Barriers to Trade

Let me make a terrible confession; I'm a globalist and I support free trade.

Except during unusual circumstances -  as when repealing the Corn Laws was necessary to stop people starving (and still brought down the PM who did it and split his party for 20 years) a policy of free trade is rarely popular: as Lord Macauley wrote nearly two centuries ago.



Yet the truth is that free trade is a massive creator of wealth and prosperity, as is a certain amount of free movement of people, provided you don't go to bonkers extremes (as the 1997-2010 Labour government did at certain stages of their term of office, which is why there is such strong resentment about immigration in some parts of Britain.)

The answer to those who complain that the gains from free trade are not always fairly distributed (which is often true) and that some vulnerable people lose our from free trade (also often true) is not to throw the baby out with the bathwater and follow the disastrous policy which is perversely called "protection" but to make sure that a reasonable proportion of the immense net gains which a country following free trade will make are used to help those who lose out to re-skill or move and ensure that transitional help is available to communities which are badly affected.

I am not a fan of the style of journalism practiced by the Sun newspaper and when I noticed that they had published this week an article about how "There is no Brexit cliff" by Matt Ridley I was expecting it to be an overoptimistic panglossian Brexiteer fantasy about how easy the trade negotiations with the EU will be.

But I had a look at the article and found that I was doing Matt Ridley an injustice.
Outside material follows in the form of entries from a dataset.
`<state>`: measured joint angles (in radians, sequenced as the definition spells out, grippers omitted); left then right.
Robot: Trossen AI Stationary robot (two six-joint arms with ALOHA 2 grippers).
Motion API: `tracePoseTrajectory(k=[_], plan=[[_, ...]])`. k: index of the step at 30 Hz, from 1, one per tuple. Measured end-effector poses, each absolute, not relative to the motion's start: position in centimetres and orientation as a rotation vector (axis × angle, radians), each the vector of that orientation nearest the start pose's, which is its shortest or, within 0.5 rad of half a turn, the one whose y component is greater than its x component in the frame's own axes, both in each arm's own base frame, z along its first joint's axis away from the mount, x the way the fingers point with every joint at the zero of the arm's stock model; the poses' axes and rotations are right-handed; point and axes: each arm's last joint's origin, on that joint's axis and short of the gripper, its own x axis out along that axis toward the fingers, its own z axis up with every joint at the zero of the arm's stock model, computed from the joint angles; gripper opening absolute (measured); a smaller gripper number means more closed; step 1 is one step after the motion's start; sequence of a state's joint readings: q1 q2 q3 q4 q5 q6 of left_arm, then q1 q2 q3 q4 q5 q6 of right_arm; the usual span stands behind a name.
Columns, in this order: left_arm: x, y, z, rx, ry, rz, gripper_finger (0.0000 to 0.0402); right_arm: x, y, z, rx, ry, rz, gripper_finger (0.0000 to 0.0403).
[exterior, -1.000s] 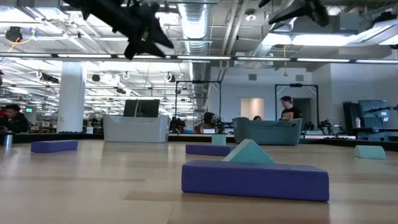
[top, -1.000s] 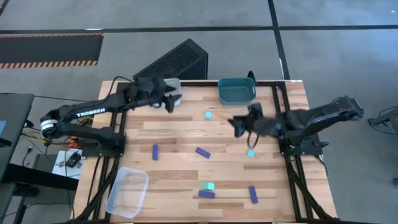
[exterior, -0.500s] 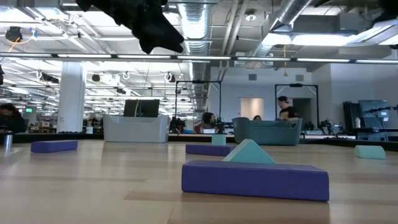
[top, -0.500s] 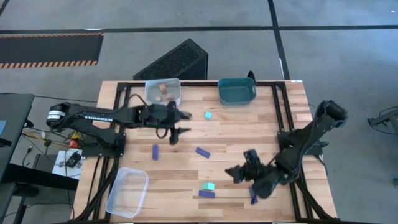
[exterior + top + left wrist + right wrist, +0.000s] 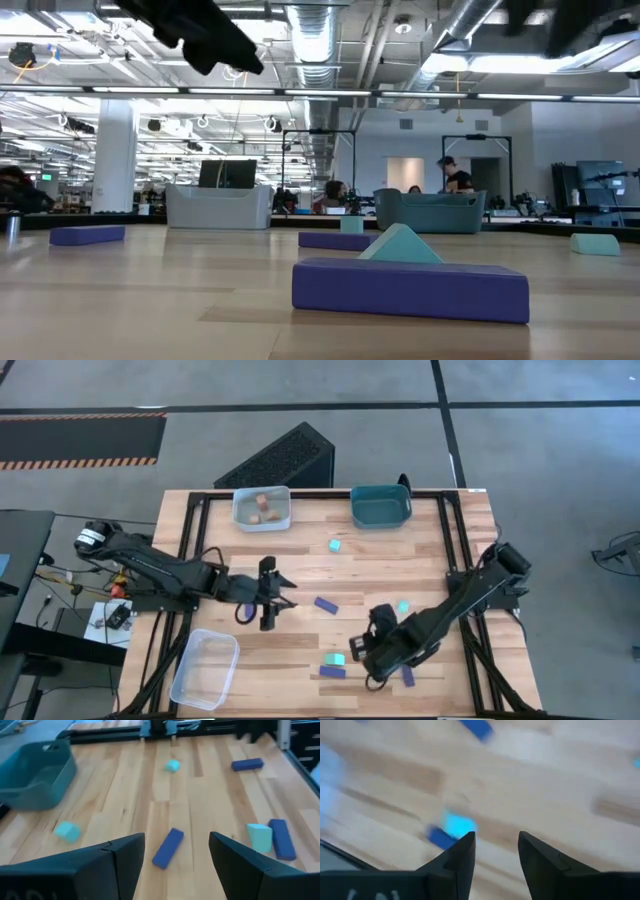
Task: Sort & place blocks by color
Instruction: Put the top left blue block into the blue bin
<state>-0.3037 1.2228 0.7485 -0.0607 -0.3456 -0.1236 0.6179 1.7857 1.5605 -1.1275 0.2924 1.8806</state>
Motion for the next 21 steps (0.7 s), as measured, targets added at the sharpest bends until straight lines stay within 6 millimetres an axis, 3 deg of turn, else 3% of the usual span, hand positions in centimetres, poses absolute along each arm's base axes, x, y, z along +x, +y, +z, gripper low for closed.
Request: tracePoseTrajectory(k=[8,16,21], plan=[[24.7,-7.8,24.8,0.06,0.428,0.063,0.0212,29.7,22.7,25.8,0.976,1.107,-0.847,0.0171],[24.0,-5.5,26.6,0.076,0.371,0.083,0.0212,26.5,26.3,24.0,0.977,1.149,-0.965,0.0172],[21.9,-3.7,29.1,0.036,0.278,0.087,0.0212,25.0,26.2,23.8,0.894,1.149,-1.062,0.0172]])
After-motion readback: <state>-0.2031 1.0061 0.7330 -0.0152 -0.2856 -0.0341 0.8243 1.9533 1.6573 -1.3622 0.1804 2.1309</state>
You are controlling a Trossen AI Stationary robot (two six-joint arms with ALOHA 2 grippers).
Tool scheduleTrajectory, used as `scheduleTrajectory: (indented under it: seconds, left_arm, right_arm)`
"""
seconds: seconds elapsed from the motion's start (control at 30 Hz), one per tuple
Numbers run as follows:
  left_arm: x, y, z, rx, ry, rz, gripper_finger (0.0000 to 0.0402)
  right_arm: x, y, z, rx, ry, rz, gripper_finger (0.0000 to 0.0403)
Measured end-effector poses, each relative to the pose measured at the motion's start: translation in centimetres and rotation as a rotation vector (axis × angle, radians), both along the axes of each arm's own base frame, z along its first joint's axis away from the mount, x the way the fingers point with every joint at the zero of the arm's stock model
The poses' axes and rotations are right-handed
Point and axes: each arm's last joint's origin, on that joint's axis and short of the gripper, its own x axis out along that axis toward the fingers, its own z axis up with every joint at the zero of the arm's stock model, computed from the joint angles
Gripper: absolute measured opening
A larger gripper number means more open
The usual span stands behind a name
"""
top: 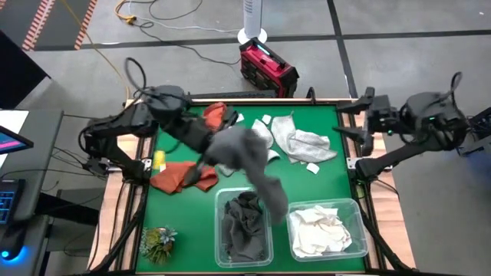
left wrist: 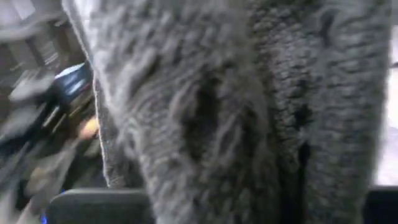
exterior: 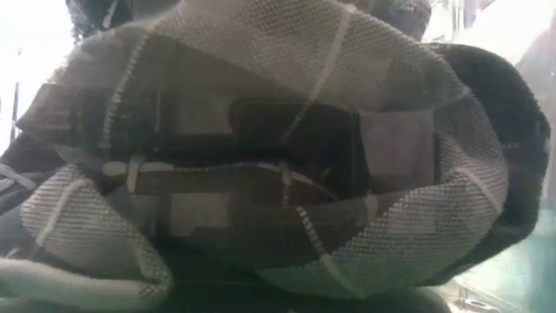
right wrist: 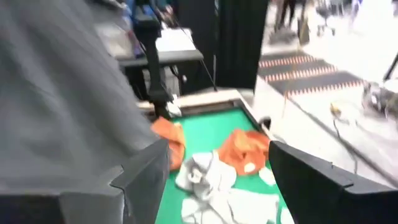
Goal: Sort towels by color in basket
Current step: Put the dark grey towel into the left transparent bin
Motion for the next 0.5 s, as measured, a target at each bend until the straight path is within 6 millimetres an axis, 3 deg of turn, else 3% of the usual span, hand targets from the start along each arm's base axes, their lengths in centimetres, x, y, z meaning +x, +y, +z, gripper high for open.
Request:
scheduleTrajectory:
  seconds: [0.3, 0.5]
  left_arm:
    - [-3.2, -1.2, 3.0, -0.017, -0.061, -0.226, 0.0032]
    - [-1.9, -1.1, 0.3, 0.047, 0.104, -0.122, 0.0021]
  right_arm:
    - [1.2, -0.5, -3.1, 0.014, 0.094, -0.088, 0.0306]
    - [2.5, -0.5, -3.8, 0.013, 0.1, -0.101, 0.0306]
His article contains an excellent explanation of how silly the attitudes to trade of many journalists and politicians are and points out a very important distinction between the trade elements of the Brexit negotiations and any of the other trade deals which people have trade to negotiate with the EU.

As he points out, the difference between the Brexit negotiation and any other trade deal is that:

"It is unlike any other trade ­negotiation, because at the start there are no existing tariffs or differences in regulation and standards between Britain and the EU.

We would like to keep it that way as far as possible, and so would most European commercial interests and consumers.

We will have to discuss introducing trade barriers from scratch.

In every other case, it’s a matter of “we’ll remove tariffs and barriers to your exports if you’ll remove the barriers to ours”.

Note in passing that this is the wrong way round. Imports are what we want. Exports are what we are prepared to give to get them.

After all, we impose sanctions on evil regimes to deprive them of imports.

If we ran our lives the way ­politicians talk about trade, we would insist on giving a shopkeeper as much money as possible, then reluctantly accepting some of his goods."

Two very good points. You can read the whole article here.

Comments

Jim said…
I could almost write an essay on this topic. For a long time I have figured that imports are better than exports, and exports are just a way of paying for imports.

Imports are real tangible things, things that take real resources to make or extract. In return for these nice things we give currency, or an IOU. (actually its an IOU nothing, but that's another topic, we will stick with IOU)

So we get to the point where we have imported loads of nice things, and someone else holds lots of IOUs from us. So we export goods out, and low and behold the IOUs come flooding back.

Some people argue that countries like China should be glad of our custom and we are buying all these Imports from them, as it gives them jobs. Have you ever heard such rubbish. Jobs are not an end, they are a means to an end. Very few people work because they love their job so much, they work to get paid at the end of the month, so they can buy stuff.

Do you think the Chinese working in the washing machine factory's are thinking "why do foreigners want these things? don't they have any rivers to wash clothes in?" of course not. He would love to take one home, but its us foreigners who are buying them as we can pay more for them.
Just remember its IOUs here, so that means in the end they will have so many IOUs the Chinese can pay more for our products than we can domestically, though as you point out, its may well not be the person who made the washing machine that gets our export.

I have stated before several times that no one wants more money, and its true they don't. What people do want is stuff they can exchange money for.

Same rule applies to foreign trade, no one wants our money, what they want is stuff they can exchange our money for. And if you have lots of £ sterling because you sold lots of goods, then which market do you think you can exchange your £s for good stuff easiest? oh yeah, the UKs.

Chris Whiteside said…
Exactly why I liked Mat Ridley's article. The point he is making and which you are supporting, Jim, is absolutely right and is one which is not heard nearly often enough.